**Work task**: Tally the lines of the listing below in which the string "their" occurs, and give the tally alone.

START Data provided

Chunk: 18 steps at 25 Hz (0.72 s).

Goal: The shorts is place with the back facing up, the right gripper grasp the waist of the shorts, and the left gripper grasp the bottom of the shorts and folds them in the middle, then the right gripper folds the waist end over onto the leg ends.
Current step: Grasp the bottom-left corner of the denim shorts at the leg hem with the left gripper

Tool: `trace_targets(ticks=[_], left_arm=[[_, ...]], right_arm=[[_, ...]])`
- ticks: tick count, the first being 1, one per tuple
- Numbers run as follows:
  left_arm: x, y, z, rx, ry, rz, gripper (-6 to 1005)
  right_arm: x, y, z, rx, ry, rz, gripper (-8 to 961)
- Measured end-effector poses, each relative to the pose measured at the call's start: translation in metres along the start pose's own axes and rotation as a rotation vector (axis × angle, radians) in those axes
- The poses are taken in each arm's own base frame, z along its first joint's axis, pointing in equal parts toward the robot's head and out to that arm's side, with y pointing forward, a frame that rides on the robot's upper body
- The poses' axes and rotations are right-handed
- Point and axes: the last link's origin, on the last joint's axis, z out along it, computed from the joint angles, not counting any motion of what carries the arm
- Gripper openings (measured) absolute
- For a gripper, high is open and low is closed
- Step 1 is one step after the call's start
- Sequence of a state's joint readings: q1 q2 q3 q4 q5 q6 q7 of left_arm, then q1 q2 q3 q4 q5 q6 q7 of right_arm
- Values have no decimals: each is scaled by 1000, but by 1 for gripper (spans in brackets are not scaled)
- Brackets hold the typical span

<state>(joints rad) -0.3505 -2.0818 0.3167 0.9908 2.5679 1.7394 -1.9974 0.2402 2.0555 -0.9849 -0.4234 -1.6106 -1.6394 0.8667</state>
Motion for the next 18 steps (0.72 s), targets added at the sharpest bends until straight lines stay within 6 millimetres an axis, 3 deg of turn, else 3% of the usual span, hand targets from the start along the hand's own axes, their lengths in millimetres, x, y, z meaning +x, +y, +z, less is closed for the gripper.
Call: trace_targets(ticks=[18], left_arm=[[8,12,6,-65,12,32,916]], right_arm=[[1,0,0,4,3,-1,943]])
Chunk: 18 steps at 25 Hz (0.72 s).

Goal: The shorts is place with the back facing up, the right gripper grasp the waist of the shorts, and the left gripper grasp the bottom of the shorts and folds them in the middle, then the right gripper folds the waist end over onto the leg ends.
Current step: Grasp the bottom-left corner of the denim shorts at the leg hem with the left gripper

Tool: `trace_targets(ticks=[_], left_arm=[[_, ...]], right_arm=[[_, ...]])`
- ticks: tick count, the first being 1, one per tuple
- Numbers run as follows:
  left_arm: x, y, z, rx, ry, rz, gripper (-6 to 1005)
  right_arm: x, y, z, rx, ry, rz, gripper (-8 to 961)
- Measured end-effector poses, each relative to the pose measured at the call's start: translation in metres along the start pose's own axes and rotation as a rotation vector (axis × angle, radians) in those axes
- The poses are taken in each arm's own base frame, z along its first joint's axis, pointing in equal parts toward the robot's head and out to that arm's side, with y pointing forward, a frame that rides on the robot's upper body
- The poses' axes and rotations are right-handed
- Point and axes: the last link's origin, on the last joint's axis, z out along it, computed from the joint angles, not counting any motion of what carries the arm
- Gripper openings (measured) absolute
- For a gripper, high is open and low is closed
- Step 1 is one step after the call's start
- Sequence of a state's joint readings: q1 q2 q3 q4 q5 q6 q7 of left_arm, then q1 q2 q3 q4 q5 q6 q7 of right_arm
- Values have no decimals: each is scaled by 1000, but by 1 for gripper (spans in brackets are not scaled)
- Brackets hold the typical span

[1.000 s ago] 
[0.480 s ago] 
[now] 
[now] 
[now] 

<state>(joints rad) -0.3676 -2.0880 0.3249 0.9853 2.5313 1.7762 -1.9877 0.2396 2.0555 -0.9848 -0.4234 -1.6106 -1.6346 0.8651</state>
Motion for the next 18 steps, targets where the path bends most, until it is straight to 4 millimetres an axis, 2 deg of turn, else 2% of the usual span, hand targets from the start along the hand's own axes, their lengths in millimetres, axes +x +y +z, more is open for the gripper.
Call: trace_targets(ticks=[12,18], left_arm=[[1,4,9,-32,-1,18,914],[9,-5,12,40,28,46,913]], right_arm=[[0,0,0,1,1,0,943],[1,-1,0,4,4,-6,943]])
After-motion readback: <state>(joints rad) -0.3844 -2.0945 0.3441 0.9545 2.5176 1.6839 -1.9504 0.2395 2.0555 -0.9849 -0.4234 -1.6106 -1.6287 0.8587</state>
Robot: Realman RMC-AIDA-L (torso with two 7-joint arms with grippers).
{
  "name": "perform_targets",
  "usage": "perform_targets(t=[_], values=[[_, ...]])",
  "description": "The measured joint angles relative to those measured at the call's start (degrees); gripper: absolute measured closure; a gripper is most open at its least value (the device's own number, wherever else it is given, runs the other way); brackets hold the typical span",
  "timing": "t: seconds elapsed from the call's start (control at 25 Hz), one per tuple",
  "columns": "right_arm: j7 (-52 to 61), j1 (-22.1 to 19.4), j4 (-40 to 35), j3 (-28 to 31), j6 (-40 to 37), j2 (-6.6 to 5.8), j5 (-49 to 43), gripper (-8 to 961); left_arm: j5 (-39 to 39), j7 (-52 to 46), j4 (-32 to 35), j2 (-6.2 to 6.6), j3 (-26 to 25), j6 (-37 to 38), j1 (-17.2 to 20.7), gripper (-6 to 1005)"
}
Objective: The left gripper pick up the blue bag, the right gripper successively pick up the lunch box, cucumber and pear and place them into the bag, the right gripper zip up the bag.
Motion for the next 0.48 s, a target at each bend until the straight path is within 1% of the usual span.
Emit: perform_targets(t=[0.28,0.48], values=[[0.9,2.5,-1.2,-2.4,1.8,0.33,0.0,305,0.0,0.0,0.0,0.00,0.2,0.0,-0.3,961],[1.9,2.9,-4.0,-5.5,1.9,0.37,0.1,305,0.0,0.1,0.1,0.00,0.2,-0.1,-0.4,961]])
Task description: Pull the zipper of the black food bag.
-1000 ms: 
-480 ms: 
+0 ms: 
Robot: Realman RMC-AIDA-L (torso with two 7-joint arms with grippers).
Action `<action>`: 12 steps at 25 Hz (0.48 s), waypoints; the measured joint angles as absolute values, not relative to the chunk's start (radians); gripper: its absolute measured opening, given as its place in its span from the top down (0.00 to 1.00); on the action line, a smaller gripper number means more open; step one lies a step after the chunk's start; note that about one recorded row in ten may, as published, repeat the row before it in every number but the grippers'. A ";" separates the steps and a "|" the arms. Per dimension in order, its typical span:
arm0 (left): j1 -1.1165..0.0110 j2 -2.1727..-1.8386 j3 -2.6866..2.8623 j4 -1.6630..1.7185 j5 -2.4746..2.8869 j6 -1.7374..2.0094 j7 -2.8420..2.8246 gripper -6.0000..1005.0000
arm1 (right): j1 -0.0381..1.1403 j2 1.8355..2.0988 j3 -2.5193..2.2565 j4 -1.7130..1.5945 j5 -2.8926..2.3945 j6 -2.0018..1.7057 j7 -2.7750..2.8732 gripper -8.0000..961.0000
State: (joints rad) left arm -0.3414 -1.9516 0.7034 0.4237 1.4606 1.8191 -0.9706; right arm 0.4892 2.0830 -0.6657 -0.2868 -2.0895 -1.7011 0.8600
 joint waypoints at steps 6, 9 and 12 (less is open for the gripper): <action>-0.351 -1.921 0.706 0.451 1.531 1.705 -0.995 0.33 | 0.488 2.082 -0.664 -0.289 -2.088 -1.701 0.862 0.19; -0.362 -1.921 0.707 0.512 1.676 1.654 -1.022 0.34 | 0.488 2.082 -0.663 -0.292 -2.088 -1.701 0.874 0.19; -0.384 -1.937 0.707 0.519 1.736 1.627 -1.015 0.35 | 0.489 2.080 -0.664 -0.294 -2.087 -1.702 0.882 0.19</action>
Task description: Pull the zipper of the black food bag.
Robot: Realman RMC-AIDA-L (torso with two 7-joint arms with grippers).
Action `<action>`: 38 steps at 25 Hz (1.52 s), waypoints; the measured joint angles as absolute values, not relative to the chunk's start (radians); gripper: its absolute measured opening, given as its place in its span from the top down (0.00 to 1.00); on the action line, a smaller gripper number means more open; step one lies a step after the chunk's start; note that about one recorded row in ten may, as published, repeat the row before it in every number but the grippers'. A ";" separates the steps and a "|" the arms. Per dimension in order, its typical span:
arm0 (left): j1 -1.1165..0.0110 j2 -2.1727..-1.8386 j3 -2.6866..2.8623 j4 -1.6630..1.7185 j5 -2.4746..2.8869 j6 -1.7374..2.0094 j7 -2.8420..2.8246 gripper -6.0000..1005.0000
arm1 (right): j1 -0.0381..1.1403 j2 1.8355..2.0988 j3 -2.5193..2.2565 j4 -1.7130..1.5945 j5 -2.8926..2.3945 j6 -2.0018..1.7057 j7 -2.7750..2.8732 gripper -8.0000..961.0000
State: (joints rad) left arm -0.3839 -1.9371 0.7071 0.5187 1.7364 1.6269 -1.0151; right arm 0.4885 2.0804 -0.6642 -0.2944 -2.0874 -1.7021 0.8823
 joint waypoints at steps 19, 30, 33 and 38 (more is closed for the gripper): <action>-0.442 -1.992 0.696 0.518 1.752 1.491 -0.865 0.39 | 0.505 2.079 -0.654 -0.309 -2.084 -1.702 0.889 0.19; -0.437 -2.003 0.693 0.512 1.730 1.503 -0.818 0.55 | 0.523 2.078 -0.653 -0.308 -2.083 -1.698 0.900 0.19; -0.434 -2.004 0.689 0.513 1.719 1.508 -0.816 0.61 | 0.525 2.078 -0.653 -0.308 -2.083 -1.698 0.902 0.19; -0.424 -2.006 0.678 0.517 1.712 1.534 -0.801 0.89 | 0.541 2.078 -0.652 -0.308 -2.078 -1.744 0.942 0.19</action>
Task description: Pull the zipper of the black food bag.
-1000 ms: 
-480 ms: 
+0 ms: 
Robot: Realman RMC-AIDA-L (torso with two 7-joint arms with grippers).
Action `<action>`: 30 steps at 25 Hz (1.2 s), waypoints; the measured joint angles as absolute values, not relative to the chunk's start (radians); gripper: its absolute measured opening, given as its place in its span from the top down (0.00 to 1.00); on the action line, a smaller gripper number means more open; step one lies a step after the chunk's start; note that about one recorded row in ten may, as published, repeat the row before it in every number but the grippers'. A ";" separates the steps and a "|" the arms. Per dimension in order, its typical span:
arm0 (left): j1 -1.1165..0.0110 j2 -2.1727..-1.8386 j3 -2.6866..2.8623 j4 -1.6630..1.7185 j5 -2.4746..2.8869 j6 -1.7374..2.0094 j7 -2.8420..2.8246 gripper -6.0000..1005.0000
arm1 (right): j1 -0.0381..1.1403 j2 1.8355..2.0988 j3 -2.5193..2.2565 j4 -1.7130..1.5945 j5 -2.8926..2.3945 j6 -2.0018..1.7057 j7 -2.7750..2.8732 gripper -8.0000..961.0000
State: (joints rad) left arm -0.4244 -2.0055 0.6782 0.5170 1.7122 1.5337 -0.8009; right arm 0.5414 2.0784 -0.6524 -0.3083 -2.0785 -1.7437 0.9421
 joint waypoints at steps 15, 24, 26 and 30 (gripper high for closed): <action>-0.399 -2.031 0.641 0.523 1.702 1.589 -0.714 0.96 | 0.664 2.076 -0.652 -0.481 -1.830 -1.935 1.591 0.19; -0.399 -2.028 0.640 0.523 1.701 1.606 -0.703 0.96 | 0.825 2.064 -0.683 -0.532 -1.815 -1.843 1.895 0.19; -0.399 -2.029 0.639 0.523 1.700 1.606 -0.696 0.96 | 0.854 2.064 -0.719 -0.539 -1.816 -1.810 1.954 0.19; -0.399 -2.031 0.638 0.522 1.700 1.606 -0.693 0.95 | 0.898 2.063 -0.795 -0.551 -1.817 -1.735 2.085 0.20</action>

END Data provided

**Result below**: 2